A hallucination is an unsupported or false output that may sound plausible. It is not eliminated by more polite prompting; it is controlled through sources, review procedures, task boundaries and accountable approval.
What the concept actually means
LLMs optimise plausibility rather than truth. High-risk patterns include fabricated citations, incorrectly combined facts, plausible numbers and claims beyond the supplied context.

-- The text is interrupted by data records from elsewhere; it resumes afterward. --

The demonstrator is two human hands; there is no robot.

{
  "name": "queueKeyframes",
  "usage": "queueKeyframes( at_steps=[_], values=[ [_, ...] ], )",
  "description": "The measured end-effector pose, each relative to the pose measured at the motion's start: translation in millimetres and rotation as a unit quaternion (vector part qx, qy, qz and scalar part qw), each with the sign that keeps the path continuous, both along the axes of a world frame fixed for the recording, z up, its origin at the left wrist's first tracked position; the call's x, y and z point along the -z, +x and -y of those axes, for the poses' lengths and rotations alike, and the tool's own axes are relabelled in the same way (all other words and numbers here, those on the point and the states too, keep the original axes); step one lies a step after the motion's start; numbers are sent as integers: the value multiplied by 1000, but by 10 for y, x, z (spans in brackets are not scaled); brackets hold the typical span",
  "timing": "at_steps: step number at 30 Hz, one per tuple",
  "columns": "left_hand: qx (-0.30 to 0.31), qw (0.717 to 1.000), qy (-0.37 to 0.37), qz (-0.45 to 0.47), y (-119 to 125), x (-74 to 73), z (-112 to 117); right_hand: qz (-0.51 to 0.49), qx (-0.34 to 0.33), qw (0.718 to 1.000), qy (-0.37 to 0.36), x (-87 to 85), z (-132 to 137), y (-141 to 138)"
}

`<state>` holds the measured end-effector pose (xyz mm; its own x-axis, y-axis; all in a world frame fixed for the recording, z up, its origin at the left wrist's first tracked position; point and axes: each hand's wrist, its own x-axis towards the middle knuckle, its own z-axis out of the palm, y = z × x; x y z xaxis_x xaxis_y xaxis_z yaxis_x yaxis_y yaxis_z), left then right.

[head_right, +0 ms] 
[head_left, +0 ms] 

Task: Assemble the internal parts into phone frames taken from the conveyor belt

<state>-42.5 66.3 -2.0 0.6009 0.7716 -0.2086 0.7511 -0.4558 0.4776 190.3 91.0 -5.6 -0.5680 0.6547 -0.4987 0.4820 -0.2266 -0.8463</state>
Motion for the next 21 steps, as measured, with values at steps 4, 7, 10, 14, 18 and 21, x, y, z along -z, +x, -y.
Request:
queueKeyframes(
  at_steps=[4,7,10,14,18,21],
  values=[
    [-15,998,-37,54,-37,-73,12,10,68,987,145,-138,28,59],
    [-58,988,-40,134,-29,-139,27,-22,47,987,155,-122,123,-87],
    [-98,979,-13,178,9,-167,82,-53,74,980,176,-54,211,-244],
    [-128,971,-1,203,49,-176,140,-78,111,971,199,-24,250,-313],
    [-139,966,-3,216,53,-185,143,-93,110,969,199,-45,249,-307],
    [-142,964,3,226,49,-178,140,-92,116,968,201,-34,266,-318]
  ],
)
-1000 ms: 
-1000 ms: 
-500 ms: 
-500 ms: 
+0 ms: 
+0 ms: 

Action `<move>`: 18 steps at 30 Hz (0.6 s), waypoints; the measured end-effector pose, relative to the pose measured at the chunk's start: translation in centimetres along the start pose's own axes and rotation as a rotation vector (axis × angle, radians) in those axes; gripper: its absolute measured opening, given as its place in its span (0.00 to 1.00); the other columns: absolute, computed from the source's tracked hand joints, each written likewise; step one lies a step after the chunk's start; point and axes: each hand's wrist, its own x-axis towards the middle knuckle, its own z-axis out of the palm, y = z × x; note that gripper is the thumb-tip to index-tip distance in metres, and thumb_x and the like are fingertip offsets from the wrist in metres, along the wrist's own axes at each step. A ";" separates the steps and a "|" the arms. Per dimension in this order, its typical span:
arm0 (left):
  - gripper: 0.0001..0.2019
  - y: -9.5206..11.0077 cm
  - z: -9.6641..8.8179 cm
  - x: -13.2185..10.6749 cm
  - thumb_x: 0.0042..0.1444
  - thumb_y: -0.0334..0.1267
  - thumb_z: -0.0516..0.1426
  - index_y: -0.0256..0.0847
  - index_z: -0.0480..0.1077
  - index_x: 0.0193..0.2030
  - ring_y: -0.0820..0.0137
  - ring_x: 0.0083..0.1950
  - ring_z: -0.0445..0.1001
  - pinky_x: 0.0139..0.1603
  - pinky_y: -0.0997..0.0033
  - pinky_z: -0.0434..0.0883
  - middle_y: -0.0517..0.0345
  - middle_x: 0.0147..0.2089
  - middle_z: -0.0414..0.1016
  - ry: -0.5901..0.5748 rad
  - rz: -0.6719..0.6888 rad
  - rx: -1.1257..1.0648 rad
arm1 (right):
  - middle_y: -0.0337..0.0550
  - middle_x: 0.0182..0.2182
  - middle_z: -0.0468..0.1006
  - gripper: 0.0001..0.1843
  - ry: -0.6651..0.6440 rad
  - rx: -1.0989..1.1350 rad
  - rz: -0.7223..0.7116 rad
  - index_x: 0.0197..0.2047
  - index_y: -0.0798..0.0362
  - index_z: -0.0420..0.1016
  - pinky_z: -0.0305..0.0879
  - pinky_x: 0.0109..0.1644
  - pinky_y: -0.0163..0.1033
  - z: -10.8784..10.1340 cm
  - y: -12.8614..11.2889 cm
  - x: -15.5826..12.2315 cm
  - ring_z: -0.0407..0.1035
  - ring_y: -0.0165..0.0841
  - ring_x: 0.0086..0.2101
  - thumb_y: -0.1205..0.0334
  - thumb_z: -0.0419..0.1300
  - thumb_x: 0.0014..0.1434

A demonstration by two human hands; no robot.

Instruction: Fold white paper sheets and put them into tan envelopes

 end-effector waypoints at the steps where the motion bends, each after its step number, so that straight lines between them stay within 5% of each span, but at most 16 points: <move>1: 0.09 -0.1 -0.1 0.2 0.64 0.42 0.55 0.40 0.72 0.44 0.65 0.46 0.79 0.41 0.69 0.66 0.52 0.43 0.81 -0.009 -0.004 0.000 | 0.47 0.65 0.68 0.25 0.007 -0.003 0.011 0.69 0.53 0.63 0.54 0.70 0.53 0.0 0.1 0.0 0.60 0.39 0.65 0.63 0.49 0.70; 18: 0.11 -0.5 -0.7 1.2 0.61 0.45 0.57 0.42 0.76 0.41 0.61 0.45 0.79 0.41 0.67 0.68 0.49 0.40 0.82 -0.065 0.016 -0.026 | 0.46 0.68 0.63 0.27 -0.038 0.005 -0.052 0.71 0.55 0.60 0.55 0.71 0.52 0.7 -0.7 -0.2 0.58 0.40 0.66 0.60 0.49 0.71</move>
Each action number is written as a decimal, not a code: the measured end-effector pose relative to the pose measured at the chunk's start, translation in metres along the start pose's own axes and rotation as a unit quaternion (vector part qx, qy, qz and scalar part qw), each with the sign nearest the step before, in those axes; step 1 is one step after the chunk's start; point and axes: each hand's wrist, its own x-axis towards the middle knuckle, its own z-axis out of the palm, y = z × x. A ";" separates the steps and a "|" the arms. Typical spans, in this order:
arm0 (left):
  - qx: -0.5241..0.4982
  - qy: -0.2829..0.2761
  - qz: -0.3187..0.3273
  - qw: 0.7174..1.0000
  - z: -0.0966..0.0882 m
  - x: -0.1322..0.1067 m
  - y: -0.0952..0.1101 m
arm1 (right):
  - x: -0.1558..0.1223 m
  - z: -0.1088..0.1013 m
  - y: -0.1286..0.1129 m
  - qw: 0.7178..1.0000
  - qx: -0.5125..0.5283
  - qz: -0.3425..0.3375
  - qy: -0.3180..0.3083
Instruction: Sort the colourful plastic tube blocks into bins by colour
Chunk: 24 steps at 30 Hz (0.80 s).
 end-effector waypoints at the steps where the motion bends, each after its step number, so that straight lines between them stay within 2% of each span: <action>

Why it matters in the enterprise
The greater the impact of a claim, the stronger source grounding and review must be. Creative wording needs different controls from contractual, safety or financial information.
A controlled method
The CTPM practice framework for controllable AI applications uses seven stages: understand the task, clarify context and data, apply AI deliberately, review professionally, handle deviations, approve accountably and document transfer. It is a transparent working framework, not a certification.
- Define task and impact
- Clarify data, context and permissions
- Review against domain criteria
- Control deviations, approval and evidence
CTPM practice example
CTPM practice example: In document analysis, every extracted contractual deadline must include document, page and original passage. Without evidence, the value is marked unverified and is not processed further.
Quality and test criteria
The following criteria make quality observable for this use case:
- Claims have verifiable source links.
- Samples include known edge and failure cases.
- Uncertainty is exposed rather than masked by fluent language.
- Errors trigger a defined correction path.
Risks and common misconceptions
A common mistake is asking “Are you sure?”. The model may respond with greater confidence without gaining better evidence.
Example transfer artefact
Transfer artefact: a review matrix mapping claim type and impact to required evidence, reviewer and approval rule.